En ce 41e jour de la campagne électorale et 14e anniversaire des événements du 11 septembre, c’est le chef conservateur Stephen Harper qui a donné le ton, en parlant surtout de terrorisme et de sécurité.

De passage à Victoriaville, vendredi matin, M. Harper a, encore une fois, décrit son parti comme le seul capable de protéger les Canadiens contre les dangers du terrorisme. Il a reproché aux néodémocrates et libéraux d’être trop timides, par conviction idéologique et parce qu’ils tiennent à être politiquement corrects.

Thomas Mulcair et Justin Trudeau ont défendu leur position.

 

Le chef libéral a soutenu que son approche était la plus équilibrée, se préoccupant à la fois de la sécurité et de la liberté des Canadiens.

Le chef néodémocrate a maintenu que le Canada devait cesser sa participation aux frappes aériennes contre le groupe État islamique (EI) en Syrie et en Irak. Selon Thomas Mulcair, c’est en bloquant la route aux armes, à l’argent et aux combattants que le Canada peut lutter plus efficacement contre l’EI.

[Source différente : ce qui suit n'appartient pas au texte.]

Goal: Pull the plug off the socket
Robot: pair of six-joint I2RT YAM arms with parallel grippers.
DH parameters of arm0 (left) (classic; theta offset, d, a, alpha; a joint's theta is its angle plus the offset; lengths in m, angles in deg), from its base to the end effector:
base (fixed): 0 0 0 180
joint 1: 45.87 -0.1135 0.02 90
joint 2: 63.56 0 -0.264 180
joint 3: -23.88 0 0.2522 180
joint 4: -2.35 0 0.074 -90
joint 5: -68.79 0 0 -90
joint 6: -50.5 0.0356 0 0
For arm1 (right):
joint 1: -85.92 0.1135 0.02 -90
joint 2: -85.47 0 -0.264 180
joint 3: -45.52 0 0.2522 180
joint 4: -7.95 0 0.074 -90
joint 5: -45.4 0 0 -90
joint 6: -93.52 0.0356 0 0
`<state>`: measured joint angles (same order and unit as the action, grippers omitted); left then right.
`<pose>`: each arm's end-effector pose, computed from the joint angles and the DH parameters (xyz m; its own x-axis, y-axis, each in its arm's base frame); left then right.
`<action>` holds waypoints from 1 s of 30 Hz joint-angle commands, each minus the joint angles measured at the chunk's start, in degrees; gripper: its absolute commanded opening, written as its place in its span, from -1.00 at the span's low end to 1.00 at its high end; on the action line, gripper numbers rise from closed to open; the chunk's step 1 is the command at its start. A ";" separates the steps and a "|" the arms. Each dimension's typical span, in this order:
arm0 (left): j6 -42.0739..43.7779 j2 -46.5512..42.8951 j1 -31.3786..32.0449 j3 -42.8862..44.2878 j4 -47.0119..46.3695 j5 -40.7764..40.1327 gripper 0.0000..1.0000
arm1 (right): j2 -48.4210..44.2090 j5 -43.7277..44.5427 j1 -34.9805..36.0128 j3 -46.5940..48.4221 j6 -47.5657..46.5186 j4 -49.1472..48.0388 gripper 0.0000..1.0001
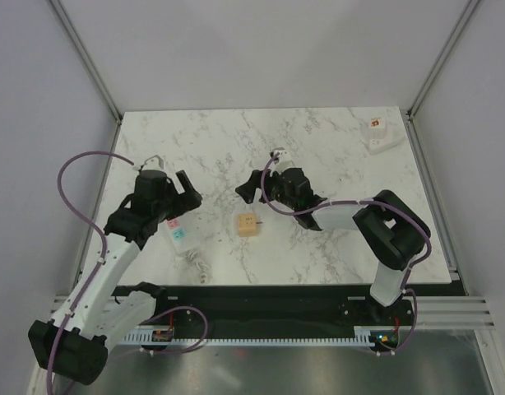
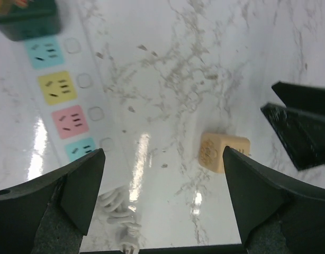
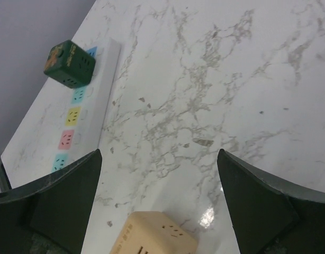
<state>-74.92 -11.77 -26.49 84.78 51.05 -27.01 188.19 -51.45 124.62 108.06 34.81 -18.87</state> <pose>0.1805 -0.0597 0.2911 -0.6387 -0.3866 -0.6653 -0.1393 0.9084 -0.3941 0.2917 0.2392 0.1830 -0.5236 0.2413 -0.8171 -0.5142 0.6752 0.5289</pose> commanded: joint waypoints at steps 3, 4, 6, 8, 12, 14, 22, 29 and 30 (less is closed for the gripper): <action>7.56 6.29 -9.52 9.19 8.47 -5.88 0.99 | 2.57 2.19 6.30 6.15 -6.50 4.36 0.96; 7.64 8.13 -10.14 11.90 9.26 -7.71 0.99 | 2.84 2.28 7.61 6.59 -6.59 4.54 0.96; 6.51 14.02 -11.55 14.20 11.64 -9.83 0.99 | 3.80 2.72 8.67 8.00 -7.55 5.50 0.96; 4.57 18.76 -12.87 15.97 11.73 -11.77 0.99 | 4.85 3.25 10.25 9.84 -8.26 6.73 0.96; 3.69 27.45 -16.38 19.39 11.03 -10.55 0.99 | 6.44 4.21 11.92 12.83 -10.10 10.60 0.96; 3.95 30.72 -18.32 22.03 10.85 -8.96 1.00 | 6.97 4.30 12.54 14.41 -10.89 11.57 0.96; 9.04 41.80 -21.83 25.29 2.52 -4.85 0.99 | 10.48 3.25 13.60 18.81 -12.04 14.74 0.96; 9.23 44.01 -27.45 24.33 -1.26 -3.08 1.00 | 12.77 2.28 14.30 21.98 -12.57 15.97 0.96; 9.31 44.18 -27.81 23.62 -2.23 -2.20 0.99 | 12.95 2.11 14.39 22.15 -12.57 16.14 0.96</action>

M. Harper, en plus de critiquer ses adversaires, a promis le prolongement, sur cinq ans, d’un programme de recherche pour prévenir la radicalisation. Le Projet Kanishka recevrait 10 millions pour ces cinq ans, si le gouvernement conservateur était réélu le 19 octobre.

Cet appétit pour la recherche sur les causes du terrorisme contraste avec les déclarations passées du chef conservateur. Au lendemain de l’attentat au marathon de Boston, en avril 2013, M. Harper s’était moqué de M. Trudeau qui parlait des « causes profondes » du terrorisme. Le premier ministre sortant disait alors qu’il fallait punir les terroristes et non pas essayer de les comprendre.

Loin de ce débat, le chef du Bloc québécois, Gilles Duceppe, faisait campagne à Montréal, vendredi. Il a proposé de faire exactement l’inverse de ce que suggère la commission Robillard, soit de rapatrier l’administration de l’impôt fédéral au Québec, comme c’est le cas pour la TPS.

M. Mulcair était à Edmonton pour mousser son plan d’investissement dans le transport public et les infrastructures municipales. Le NPD injecterait 1,3 milliard $ par année sur 20 ans dans le transport en commun et augmenterait les transferts directs aux municipalités de 1,5 milliard par année d’ici quatre ans.

Le chef libéral était de passage à Burnaby, en Colombie-Britannique. Il y a promis qu’un gouvernement libéral créerait 40 000 emplois par année pour des jeunes travailleurs, pour les trois prochaines années.